Ha, you're example is actually wrong (but tricked me for a second). Here's a simpler case to demonstrate that you can't look up lexicals by name (in Perl5):


% perl -le '$x = 2; print ${"x"}'
2
% perl -le 'my $x = 2; print ${"x"}'

(printed nothing)

The first case prints 2 because $x is a global there; in the second case, it's a lexcial, and ${"x"} is looking for a global.

In your example, ${"foo"} is actually addressing the global $foo, not your lexical. To demonstrate, both this:

perl -le 'sub x {my $foo = 7; return sub { ${"foo"}++ } }$x=x();print $x->(), $x->(), $x->()'

and this:

perl -le 'sub x { return sub { ${"foo"}++ } }$x=x();print $x->(), $x->(), $x->()'

also print "012".

(Your example should have printed "123", if the lexical $foo had been what the closure was incrementing.)

Someone else suggested that you need this for string eval, but you don't
really. You need it for by-name lookups, which string evals just happen
to also need. If you can't do by-name lookups, then string eval doesn't
need pads (and thus won't be able to access locals).

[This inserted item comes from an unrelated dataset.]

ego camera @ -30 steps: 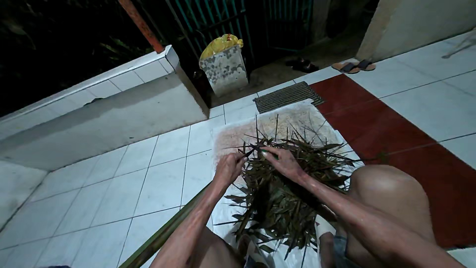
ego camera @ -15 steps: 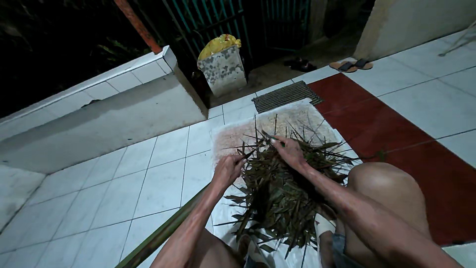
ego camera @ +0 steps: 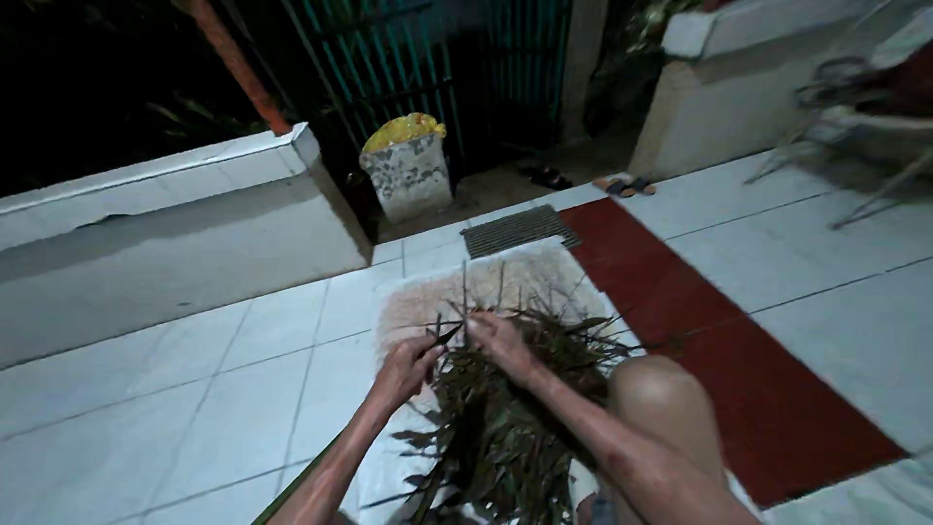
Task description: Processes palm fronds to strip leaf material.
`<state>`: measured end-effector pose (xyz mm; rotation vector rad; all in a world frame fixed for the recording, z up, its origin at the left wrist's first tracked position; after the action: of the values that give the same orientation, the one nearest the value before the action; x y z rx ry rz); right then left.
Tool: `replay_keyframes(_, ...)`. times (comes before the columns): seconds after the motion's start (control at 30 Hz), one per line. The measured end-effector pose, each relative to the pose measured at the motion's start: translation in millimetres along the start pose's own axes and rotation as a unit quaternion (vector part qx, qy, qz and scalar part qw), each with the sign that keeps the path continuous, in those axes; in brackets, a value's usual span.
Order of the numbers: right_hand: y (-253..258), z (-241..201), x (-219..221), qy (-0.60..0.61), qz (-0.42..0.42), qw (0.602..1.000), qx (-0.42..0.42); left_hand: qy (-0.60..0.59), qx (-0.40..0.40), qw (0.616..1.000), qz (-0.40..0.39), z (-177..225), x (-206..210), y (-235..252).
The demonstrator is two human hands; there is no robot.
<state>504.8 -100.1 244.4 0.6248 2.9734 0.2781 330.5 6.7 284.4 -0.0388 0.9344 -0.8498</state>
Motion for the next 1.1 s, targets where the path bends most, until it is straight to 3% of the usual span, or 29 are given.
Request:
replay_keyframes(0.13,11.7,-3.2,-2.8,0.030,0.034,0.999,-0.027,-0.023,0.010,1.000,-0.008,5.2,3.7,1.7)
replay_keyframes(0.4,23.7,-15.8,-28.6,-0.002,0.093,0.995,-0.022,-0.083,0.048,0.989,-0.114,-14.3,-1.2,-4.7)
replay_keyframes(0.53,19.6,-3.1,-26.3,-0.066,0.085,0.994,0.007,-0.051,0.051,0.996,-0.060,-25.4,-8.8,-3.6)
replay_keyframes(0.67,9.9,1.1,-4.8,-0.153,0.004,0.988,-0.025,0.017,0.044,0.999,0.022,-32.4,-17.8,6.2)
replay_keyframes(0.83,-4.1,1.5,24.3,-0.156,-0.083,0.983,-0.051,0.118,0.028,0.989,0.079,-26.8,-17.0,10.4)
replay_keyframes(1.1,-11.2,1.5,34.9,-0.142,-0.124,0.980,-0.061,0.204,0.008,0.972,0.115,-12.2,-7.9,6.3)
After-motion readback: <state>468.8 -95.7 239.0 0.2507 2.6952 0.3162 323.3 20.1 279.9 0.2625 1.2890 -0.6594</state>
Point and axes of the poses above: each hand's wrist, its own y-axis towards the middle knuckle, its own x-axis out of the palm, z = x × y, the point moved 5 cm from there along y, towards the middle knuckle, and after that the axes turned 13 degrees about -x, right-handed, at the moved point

String eval is special because without it, you can tell at compile time all of the places where a lexical is used (ie, you can trace all of the places it's used back to which declaration matches them), and obviate the need for a by-name lookup (since Perl5 doesn't allow explicit by-name lookups of lexicals). For string evals to work in the lexical scope in which they occur, you do have to have by-name lookups "behind-the-scenes". I believe that's all correct. And where this could be a savings is that, in any lexical scope in which there is no eval visible (looking down the tree of nested lexical scopes), then you don't need to save the name-to-variable mapping in nested pads. Add a call to eval, and you need to save a lot more stuff.